→ ACTION ITEM: Check each line of the data below for the string "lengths", then state how many have it and nothing else.

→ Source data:
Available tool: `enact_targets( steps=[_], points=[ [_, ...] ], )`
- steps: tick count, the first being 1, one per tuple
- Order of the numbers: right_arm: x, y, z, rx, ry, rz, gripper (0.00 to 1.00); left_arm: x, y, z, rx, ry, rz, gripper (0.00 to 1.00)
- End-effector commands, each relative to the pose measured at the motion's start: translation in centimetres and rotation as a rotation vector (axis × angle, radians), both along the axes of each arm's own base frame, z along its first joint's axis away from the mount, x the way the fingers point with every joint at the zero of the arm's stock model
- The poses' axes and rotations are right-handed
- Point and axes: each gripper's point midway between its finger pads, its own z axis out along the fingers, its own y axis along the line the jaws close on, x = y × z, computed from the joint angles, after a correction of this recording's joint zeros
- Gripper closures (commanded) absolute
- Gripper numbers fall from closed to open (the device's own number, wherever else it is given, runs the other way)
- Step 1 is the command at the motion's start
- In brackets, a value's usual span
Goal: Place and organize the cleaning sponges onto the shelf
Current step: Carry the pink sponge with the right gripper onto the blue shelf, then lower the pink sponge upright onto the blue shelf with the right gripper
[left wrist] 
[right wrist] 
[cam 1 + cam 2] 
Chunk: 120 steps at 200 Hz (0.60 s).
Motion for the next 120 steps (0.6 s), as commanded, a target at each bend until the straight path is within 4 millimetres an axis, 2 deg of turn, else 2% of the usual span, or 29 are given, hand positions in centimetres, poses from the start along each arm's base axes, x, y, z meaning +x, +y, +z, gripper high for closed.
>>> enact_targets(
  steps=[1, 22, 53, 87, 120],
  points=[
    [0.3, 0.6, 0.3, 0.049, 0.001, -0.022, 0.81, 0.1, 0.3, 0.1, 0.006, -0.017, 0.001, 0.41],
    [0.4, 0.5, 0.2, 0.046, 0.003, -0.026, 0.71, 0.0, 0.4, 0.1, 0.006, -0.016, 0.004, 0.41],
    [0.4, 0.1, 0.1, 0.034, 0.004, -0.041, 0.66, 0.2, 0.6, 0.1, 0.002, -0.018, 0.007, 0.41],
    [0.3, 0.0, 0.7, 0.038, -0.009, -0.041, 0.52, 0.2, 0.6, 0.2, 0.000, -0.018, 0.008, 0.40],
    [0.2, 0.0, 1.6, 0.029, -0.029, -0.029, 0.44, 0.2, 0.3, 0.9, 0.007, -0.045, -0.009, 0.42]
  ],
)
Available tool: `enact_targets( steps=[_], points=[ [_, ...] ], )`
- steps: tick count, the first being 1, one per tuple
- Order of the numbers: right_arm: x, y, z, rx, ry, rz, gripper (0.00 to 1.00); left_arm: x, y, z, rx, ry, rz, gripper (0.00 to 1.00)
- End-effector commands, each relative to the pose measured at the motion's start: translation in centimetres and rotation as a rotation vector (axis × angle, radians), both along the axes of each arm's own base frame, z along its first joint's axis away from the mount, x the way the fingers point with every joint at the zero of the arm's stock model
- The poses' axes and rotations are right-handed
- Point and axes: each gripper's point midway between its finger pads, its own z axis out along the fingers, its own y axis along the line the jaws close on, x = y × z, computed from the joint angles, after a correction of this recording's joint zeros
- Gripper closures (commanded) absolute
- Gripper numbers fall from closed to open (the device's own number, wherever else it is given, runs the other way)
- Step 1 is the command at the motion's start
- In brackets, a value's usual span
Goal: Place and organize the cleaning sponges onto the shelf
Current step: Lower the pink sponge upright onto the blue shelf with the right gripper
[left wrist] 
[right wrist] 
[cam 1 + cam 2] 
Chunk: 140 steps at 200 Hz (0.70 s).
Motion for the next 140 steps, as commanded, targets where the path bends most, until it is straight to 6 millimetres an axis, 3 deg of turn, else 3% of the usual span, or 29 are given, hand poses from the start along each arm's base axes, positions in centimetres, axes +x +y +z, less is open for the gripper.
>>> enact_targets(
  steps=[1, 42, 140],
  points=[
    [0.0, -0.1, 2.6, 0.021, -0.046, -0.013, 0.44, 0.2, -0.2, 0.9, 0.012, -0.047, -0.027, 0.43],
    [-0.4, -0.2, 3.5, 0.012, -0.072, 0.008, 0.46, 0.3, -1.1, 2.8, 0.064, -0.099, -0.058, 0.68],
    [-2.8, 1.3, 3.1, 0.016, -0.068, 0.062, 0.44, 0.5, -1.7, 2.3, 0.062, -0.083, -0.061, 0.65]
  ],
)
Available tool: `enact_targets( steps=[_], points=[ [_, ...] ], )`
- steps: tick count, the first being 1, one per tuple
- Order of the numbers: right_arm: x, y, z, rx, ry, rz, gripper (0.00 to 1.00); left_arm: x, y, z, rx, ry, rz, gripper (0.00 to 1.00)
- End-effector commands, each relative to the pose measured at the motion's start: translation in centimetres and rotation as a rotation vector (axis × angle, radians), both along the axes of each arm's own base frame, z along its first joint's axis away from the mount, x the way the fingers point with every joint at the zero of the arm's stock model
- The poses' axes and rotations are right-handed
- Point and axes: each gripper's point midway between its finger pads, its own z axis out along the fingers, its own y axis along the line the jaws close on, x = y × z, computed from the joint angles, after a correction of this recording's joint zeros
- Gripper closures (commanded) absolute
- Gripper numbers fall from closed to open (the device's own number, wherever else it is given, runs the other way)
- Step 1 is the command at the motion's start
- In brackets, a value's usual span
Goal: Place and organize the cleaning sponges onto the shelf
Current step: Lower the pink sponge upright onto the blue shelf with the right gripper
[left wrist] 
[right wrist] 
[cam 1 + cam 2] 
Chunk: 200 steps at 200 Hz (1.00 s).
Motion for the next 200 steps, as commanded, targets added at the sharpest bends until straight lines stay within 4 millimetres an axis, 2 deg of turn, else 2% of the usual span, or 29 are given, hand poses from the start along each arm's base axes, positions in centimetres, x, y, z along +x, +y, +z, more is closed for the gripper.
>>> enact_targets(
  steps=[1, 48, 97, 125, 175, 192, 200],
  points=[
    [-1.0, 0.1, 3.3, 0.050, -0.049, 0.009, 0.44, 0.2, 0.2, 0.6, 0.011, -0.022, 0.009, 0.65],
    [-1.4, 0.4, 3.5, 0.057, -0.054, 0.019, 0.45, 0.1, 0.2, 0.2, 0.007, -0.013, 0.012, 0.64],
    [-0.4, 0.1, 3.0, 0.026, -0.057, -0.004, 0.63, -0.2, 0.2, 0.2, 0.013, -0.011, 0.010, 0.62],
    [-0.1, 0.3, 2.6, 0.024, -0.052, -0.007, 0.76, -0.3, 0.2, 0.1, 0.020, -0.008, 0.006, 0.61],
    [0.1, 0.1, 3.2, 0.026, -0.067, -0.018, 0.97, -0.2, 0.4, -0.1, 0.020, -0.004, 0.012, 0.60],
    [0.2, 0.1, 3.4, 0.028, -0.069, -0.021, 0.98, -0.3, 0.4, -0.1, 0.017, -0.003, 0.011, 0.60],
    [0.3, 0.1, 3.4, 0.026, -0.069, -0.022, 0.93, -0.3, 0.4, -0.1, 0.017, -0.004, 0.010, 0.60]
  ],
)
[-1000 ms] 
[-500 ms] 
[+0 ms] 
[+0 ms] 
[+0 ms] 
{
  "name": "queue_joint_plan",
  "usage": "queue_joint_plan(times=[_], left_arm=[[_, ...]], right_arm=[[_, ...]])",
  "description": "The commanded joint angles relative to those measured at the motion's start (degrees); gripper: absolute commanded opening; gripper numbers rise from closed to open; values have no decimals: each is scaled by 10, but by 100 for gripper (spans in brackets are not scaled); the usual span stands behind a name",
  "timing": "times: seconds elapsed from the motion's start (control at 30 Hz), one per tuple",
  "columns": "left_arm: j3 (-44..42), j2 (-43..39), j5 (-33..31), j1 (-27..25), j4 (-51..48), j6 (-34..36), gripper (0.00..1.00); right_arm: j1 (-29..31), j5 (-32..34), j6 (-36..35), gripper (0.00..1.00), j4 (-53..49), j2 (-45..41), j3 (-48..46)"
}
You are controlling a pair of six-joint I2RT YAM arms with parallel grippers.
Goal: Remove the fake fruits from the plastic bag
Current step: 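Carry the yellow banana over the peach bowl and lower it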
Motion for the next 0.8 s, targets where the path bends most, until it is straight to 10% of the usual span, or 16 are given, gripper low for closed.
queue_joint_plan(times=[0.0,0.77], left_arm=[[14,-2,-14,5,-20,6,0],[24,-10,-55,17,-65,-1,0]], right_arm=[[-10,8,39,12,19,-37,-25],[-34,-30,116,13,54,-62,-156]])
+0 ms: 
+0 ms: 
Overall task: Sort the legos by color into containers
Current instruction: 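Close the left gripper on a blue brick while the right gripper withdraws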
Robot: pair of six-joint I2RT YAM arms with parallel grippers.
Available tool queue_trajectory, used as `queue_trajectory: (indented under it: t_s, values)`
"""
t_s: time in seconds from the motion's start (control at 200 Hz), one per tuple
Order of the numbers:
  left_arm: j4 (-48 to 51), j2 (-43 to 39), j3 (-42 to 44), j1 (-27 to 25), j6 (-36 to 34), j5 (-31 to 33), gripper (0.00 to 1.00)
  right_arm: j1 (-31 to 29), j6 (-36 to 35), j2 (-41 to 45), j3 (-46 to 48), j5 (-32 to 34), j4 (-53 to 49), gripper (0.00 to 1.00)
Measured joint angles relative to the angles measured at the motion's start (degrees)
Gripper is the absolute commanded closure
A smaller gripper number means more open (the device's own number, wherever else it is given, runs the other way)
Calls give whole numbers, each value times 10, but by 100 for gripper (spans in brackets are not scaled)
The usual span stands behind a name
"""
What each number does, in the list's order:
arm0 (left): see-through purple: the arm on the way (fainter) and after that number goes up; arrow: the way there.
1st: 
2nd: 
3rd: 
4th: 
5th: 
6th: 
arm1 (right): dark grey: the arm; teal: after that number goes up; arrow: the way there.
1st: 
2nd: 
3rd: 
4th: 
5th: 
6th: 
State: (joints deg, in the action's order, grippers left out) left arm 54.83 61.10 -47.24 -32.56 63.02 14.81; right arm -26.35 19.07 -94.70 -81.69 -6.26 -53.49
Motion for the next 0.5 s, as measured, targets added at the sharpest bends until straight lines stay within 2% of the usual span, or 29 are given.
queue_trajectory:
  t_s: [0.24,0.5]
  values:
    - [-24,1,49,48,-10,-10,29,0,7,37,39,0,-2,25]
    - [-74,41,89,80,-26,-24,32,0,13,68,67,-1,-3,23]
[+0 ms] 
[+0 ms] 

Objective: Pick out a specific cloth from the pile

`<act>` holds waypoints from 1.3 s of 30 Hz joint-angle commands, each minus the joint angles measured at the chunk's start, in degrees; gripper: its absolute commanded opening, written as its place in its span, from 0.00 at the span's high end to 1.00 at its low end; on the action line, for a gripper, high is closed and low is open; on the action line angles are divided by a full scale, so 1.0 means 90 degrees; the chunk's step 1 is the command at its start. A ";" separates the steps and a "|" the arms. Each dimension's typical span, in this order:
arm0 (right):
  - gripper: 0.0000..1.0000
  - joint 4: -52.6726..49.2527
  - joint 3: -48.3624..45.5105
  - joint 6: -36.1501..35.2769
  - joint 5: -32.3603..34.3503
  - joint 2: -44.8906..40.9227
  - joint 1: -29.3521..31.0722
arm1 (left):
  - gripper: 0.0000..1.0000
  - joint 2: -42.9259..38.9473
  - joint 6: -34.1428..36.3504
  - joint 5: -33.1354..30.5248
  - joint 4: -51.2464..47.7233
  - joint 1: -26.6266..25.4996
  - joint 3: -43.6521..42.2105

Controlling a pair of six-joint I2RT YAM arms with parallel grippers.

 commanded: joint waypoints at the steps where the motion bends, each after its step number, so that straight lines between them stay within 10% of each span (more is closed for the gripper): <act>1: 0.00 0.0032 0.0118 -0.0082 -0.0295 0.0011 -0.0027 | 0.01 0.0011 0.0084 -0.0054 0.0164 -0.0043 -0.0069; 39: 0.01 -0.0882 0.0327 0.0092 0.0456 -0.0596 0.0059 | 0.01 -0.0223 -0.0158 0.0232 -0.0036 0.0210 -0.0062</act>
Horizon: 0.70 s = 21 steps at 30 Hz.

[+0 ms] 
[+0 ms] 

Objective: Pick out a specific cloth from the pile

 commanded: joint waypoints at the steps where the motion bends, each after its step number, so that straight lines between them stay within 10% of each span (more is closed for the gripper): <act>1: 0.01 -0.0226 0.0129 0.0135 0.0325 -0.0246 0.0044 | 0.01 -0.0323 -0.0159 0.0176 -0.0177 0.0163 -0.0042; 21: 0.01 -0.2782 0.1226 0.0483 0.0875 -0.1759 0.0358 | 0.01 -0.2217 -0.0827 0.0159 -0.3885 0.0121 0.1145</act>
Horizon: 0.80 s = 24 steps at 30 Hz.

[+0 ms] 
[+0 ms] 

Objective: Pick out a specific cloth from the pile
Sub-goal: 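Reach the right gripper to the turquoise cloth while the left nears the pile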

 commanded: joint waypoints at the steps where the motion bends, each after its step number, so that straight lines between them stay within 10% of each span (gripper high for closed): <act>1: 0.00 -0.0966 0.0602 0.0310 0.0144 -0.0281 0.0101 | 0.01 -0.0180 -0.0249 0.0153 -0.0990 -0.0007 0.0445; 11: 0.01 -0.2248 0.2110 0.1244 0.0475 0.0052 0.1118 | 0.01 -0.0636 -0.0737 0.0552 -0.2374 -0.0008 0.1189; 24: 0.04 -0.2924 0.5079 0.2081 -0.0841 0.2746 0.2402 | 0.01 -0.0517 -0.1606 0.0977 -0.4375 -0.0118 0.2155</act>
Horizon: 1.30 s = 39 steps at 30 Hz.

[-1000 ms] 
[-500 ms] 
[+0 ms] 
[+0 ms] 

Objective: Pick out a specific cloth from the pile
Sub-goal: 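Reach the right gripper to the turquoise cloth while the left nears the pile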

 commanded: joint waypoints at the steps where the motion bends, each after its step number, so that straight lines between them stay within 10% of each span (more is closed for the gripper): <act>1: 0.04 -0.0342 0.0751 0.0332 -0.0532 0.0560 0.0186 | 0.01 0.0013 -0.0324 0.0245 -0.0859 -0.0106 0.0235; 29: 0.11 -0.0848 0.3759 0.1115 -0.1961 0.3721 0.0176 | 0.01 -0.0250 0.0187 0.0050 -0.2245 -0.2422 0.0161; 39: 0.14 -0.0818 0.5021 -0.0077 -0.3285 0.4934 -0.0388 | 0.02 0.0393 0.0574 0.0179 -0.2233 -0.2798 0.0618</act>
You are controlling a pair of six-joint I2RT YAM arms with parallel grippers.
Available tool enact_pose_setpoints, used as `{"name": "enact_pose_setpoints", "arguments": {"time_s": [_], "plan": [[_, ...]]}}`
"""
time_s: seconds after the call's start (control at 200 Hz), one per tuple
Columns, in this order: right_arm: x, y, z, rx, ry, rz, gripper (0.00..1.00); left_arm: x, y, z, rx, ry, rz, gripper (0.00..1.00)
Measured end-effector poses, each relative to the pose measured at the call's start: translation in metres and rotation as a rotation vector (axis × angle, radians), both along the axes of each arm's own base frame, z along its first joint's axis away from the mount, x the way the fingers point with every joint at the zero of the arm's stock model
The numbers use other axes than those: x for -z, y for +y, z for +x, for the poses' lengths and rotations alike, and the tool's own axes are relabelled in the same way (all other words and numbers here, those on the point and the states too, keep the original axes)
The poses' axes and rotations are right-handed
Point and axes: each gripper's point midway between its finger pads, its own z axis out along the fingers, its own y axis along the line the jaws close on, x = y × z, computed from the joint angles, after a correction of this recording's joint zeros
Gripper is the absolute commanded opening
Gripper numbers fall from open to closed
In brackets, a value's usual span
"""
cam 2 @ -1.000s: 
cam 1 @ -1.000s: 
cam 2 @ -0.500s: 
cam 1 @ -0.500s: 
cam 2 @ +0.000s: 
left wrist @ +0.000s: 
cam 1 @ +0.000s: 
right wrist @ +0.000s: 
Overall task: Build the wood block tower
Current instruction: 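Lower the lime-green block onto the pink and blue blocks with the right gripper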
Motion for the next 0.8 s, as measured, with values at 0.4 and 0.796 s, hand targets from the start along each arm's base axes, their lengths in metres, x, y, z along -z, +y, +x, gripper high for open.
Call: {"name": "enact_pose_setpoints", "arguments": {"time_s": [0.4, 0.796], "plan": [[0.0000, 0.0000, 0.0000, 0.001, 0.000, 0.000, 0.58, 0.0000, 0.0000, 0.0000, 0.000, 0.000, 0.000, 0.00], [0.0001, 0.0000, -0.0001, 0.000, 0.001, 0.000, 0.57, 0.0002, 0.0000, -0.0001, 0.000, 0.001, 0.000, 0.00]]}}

→ ANSWER TO THE PROBLEM: 2